Tracking fault-tolerant control based on model predictive control for human occupied vehicle in three-dimensional underwater workspace

Abstract

In this paper, for the human occupied vehicle (HOV) system, a cascaded dynamic tracking controller for thruster fault is proposed in three-dimensional underwater workspace. Firstly, the control strategies are used to reallocate the thruster forces based on quantum-behaved particle swarm optimization (QPSO) for thruster failure. Secondly, the kinematics controller based on QPSO-model predictive control (MPC) is designed to obtain the speed control signal. QPSO-MPC with speed constrained optimization is proposed to solve speed jump problem caused by thruster failure. Finally, the kinematics controller is used in conjunction with dynamics controller based on the adaptive control to achieve dynamic tracking control which can solve the driving saturation problem caused by thruster failure and tracking disturbance problem by unknown ocean current disturbance.

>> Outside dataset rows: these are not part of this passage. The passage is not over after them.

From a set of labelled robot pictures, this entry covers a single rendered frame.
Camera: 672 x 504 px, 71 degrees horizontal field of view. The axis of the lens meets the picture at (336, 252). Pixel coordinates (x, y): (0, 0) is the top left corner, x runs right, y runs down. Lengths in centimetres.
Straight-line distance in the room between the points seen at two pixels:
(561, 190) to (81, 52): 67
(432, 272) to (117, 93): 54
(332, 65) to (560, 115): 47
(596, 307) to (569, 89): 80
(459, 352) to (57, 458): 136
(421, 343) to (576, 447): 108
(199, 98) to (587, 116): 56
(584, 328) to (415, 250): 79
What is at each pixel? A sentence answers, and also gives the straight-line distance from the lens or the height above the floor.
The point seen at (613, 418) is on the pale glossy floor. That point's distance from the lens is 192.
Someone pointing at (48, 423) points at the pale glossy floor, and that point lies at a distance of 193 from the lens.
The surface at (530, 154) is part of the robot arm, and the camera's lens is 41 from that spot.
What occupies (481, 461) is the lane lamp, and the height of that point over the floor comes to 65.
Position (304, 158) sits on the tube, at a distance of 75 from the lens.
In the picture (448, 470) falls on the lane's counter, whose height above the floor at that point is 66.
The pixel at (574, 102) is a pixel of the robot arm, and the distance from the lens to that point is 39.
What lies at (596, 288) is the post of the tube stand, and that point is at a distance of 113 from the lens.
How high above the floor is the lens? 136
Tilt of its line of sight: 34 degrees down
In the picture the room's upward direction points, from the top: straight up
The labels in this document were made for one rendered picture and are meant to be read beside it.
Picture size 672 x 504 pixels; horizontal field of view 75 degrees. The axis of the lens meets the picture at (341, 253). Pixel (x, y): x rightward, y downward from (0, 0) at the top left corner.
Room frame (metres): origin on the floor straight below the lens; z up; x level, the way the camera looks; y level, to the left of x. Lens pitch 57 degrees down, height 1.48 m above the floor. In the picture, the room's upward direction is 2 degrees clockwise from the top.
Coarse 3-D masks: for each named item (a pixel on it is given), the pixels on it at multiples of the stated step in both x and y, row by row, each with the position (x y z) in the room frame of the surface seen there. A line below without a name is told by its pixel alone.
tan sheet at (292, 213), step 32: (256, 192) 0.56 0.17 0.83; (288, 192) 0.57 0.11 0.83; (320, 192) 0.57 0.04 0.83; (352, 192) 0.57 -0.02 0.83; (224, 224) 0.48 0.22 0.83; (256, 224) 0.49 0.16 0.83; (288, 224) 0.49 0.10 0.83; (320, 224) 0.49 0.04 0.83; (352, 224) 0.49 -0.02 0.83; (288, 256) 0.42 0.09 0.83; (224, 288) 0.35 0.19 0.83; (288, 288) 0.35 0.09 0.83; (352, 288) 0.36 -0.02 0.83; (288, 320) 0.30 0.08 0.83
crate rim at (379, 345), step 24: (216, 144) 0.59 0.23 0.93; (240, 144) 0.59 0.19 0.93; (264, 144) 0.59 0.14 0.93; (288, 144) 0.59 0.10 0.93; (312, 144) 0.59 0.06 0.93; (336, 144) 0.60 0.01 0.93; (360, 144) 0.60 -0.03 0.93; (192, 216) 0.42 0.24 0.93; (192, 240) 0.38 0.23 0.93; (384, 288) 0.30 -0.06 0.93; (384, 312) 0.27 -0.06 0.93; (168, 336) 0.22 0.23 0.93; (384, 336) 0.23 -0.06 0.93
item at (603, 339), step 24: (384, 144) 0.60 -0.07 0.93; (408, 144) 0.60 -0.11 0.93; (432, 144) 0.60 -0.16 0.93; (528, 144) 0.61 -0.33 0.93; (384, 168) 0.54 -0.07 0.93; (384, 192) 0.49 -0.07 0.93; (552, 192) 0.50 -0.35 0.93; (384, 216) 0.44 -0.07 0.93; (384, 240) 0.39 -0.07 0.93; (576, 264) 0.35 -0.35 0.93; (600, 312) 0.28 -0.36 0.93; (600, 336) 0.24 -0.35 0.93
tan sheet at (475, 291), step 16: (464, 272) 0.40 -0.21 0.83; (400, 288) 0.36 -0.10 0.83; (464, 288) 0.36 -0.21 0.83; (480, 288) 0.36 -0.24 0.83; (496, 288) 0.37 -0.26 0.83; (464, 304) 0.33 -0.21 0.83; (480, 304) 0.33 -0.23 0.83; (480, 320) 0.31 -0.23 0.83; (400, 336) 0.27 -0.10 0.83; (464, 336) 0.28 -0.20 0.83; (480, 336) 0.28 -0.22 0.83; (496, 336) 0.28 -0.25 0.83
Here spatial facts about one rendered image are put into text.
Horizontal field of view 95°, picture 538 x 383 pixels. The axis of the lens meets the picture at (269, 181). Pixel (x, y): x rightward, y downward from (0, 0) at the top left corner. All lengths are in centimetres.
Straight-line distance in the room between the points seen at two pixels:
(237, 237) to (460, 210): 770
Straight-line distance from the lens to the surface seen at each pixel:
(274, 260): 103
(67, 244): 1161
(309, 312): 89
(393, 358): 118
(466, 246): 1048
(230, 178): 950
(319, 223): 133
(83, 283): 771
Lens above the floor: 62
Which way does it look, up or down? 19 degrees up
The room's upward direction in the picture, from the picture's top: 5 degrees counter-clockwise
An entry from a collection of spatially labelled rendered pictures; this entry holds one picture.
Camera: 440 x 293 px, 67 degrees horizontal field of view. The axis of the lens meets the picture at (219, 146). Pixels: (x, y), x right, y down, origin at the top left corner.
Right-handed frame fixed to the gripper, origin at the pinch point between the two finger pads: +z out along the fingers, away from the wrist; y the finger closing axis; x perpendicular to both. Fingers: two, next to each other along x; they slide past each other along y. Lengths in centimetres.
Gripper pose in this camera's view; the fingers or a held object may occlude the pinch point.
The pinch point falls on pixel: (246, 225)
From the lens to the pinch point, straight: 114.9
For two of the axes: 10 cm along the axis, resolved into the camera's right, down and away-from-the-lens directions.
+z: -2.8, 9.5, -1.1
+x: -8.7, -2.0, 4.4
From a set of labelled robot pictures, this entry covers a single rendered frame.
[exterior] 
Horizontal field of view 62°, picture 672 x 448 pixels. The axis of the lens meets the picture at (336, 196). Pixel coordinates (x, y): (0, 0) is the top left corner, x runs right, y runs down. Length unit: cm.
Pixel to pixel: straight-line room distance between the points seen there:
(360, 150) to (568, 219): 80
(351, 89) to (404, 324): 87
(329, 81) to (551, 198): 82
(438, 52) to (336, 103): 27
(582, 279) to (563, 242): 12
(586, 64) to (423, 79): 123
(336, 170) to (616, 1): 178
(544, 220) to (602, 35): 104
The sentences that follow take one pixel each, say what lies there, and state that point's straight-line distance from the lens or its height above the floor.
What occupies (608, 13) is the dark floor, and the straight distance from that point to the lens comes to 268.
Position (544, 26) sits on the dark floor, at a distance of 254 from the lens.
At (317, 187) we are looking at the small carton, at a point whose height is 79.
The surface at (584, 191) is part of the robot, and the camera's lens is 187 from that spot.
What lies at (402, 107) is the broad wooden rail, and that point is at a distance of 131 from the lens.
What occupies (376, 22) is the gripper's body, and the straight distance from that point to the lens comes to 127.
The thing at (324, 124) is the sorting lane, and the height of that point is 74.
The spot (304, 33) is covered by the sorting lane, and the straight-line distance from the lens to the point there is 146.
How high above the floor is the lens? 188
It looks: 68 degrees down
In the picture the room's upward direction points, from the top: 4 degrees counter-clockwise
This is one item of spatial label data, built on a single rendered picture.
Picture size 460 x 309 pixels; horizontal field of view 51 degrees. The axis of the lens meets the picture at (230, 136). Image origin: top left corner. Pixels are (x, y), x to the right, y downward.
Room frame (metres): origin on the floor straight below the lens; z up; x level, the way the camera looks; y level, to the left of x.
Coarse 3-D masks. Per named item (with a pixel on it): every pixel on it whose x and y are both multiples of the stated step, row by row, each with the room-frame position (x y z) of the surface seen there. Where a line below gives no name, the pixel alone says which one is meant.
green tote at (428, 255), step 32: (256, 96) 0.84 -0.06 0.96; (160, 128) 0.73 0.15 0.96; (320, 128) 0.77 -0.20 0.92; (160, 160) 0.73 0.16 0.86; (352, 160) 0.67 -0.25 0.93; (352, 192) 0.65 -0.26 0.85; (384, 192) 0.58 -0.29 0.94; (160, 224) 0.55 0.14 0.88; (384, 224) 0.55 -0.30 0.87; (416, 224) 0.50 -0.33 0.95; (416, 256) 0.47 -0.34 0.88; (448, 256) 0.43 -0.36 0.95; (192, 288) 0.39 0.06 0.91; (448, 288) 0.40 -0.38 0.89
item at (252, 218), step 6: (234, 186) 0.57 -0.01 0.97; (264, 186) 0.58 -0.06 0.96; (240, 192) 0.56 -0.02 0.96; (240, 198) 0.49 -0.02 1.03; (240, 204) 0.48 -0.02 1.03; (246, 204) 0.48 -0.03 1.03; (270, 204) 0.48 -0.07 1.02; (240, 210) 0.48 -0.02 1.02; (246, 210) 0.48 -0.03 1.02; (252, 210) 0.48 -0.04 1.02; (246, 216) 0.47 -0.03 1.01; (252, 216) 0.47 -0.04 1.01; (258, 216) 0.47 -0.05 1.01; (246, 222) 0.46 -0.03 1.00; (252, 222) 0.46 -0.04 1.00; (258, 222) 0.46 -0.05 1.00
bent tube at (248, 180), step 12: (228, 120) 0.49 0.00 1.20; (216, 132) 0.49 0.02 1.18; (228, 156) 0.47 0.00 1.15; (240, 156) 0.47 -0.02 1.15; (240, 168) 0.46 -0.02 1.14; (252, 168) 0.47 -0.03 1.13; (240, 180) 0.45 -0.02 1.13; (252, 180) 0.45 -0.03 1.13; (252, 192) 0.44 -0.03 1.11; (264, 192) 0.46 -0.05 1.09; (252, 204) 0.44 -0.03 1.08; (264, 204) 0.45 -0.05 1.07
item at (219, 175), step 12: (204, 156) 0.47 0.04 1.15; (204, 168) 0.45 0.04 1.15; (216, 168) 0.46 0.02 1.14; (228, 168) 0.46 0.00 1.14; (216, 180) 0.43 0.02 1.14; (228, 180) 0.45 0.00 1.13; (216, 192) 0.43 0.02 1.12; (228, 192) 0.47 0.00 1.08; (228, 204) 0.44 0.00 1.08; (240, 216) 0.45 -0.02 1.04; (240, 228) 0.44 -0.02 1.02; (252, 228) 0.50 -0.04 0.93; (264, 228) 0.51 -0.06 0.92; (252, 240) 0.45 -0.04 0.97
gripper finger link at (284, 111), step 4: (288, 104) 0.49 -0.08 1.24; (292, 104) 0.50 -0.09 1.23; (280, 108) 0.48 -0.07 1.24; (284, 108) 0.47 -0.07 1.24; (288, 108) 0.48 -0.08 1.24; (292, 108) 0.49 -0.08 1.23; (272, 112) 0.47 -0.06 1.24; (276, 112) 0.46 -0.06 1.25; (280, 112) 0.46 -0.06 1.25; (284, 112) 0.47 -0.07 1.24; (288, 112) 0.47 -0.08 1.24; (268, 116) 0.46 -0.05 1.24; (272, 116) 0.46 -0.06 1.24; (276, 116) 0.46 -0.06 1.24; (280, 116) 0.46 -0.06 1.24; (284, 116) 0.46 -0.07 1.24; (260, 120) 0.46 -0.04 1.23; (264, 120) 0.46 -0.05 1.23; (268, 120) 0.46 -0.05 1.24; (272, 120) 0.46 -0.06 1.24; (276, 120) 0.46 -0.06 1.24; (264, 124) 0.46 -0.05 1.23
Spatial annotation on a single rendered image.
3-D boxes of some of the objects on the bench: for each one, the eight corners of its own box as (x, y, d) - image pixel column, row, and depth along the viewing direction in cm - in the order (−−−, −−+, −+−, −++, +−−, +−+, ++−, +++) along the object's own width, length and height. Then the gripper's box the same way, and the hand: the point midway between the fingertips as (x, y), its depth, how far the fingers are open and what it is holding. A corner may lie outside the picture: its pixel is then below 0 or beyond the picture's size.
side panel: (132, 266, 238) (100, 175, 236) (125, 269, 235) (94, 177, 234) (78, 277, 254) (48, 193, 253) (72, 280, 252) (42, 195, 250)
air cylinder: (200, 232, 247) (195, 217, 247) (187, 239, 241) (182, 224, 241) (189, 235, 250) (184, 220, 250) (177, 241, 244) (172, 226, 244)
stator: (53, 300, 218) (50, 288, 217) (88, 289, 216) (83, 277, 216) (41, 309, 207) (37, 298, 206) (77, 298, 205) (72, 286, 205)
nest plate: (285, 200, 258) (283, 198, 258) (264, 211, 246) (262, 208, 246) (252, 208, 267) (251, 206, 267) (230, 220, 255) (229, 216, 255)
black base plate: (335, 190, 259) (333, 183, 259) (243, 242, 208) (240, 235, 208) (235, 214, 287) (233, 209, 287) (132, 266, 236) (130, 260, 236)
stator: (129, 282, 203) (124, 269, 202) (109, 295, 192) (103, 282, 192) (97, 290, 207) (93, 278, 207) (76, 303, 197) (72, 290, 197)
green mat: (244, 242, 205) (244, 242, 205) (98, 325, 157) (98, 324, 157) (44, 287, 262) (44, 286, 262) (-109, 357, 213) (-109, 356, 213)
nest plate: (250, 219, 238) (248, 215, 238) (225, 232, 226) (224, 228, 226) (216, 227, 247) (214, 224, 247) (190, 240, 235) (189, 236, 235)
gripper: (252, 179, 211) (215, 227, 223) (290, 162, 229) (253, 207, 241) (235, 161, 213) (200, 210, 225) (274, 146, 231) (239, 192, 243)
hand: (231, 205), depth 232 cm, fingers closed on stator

Simulation results showed the proposed dynamic tracking control with fault-tolerant control could realize stable trajectory tracking for thruster failure without the driving saturation in three-dimensional ocean current environment. • The thruster fault-tolerant control method based on QPSO is investigated for HOV. • MPC is employed to realize solution to the speed jump problem. • The speed synthesis method was combined to take the effect of the ocean current into the design of kinematics control law. • For the unknown ocean current, an observer based on adaptive-PI control was designed to estimate it.